→ Action item:
Starting at the top of the entries below, set down each line exactly as written, and stop after the line containing "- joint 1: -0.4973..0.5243".

→ The input:

%%

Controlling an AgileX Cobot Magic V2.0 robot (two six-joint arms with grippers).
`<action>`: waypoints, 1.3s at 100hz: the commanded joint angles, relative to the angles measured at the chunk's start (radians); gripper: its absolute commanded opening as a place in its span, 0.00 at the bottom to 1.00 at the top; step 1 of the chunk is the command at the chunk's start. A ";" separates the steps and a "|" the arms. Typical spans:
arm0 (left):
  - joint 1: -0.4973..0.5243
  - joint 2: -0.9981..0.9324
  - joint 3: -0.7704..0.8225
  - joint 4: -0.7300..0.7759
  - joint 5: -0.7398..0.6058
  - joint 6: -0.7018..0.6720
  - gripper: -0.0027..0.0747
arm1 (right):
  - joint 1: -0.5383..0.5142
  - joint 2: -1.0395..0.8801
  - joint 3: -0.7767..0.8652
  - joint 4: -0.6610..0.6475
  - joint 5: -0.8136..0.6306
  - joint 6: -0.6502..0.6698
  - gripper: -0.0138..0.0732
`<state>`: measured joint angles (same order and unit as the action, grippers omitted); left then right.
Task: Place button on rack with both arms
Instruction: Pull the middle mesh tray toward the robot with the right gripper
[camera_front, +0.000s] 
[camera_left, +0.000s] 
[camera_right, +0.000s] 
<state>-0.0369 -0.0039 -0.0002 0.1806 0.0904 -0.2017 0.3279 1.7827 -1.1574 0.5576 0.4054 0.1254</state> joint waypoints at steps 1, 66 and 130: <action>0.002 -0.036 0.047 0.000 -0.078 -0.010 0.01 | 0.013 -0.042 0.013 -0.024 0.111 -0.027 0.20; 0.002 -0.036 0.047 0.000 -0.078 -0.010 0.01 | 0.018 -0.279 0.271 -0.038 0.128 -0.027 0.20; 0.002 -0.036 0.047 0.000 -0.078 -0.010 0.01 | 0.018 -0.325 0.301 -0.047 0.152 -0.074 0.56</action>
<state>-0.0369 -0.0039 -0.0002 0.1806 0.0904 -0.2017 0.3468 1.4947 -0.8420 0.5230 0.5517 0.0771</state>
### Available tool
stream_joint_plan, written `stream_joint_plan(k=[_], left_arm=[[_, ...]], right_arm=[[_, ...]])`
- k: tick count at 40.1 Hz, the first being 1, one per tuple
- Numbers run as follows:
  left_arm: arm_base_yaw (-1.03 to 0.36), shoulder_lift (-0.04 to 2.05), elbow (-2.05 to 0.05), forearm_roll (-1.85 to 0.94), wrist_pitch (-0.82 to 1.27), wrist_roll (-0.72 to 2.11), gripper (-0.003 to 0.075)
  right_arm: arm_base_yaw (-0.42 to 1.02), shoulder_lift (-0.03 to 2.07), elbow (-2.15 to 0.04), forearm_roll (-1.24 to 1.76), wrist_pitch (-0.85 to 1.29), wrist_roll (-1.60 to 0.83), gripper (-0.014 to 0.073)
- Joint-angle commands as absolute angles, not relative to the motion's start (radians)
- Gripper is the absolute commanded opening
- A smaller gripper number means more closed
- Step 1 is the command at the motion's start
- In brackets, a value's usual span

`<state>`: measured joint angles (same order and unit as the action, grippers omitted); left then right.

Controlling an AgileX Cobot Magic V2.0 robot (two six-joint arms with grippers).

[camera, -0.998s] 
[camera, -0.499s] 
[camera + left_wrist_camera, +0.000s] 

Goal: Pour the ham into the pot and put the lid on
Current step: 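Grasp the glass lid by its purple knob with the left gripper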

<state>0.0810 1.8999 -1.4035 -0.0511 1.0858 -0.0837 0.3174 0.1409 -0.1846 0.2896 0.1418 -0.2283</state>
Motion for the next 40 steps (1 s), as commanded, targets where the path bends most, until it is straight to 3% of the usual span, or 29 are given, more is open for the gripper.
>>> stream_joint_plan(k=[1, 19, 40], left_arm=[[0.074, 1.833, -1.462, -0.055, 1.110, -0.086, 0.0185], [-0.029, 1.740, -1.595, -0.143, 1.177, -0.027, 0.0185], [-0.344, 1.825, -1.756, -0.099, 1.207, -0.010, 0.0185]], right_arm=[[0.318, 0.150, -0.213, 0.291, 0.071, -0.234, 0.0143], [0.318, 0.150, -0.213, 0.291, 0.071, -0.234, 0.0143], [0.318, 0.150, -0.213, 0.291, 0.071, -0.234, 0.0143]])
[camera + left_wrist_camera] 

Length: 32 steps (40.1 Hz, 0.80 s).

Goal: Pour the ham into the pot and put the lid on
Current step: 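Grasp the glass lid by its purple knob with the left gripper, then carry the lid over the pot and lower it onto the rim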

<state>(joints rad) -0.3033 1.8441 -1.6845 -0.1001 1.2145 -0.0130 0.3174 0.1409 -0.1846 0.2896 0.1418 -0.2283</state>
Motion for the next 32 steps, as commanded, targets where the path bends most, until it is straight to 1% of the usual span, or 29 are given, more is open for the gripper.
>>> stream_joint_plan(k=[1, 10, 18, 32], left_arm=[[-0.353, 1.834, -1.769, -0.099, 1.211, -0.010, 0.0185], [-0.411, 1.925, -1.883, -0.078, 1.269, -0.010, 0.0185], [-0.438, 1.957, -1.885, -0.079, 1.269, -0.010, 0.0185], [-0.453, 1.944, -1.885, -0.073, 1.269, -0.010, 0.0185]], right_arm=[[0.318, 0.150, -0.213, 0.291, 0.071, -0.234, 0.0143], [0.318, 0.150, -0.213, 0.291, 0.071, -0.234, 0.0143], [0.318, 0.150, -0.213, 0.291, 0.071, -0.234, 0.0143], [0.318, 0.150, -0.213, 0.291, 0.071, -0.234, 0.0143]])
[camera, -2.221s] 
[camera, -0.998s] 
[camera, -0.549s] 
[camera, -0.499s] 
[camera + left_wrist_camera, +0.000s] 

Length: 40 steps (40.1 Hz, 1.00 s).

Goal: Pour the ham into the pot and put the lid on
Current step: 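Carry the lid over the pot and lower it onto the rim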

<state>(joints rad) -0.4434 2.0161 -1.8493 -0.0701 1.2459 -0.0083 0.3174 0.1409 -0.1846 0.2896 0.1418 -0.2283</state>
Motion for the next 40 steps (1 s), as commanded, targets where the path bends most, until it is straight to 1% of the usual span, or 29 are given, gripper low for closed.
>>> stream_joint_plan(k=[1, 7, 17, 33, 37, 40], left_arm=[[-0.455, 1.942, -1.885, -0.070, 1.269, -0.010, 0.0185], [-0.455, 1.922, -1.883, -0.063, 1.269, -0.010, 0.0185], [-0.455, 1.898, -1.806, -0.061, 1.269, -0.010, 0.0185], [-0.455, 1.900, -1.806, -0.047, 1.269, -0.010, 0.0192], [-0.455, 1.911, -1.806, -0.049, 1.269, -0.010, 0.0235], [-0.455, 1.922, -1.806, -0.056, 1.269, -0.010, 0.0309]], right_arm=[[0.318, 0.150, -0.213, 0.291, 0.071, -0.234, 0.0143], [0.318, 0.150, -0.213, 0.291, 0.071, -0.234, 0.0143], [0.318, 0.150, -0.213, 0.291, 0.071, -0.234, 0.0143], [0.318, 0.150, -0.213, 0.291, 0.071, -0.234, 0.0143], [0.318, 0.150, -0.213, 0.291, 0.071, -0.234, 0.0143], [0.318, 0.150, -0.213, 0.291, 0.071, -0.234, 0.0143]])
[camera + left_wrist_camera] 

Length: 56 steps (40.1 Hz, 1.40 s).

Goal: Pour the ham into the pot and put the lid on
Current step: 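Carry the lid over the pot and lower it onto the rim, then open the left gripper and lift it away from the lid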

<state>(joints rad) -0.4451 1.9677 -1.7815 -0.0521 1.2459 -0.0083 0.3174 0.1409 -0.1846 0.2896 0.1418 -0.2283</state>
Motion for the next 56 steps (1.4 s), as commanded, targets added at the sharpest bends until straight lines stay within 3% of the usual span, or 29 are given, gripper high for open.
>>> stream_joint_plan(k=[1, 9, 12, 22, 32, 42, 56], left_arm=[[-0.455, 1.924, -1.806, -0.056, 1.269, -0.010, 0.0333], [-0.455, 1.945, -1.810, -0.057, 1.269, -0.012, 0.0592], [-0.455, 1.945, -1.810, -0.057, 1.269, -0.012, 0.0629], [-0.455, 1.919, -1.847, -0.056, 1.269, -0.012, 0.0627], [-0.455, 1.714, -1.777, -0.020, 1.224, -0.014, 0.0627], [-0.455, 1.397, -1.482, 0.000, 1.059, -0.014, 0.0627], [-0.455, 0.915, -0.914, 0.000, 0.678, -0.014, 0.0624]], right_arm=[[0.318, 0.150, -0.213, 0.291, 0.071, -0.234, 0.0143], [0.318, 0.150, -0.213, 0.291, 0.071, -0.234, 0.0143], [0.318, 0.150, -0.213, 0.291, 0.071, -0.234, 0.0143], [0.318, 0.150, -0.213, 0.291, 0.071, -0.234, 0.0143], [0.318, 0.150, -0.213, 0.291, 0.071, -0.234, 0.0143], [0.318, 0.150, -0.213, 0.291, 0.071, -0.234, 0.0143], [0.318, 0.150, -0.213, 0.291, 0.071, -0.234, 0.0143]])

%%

→ Response to the task:
Controlling an AgileX Cobot Magic V2.0 robot (two six-joint arms with grippers).
`<action>`: waypoints, 1.3s at 100hz: the commanded joint angles, relative to the angles measured at the chunk's start (radians); gripper: its absolute commanded opening as a place in its span, 0.00 at the bottom to 1.00 at the top; step 1 of the chunk is the command at the chunk's start. A ";" separates the steps and a "|" the arms. Typical spans:
arm0 (left):
  - joint 1: -0.4973..0.5243

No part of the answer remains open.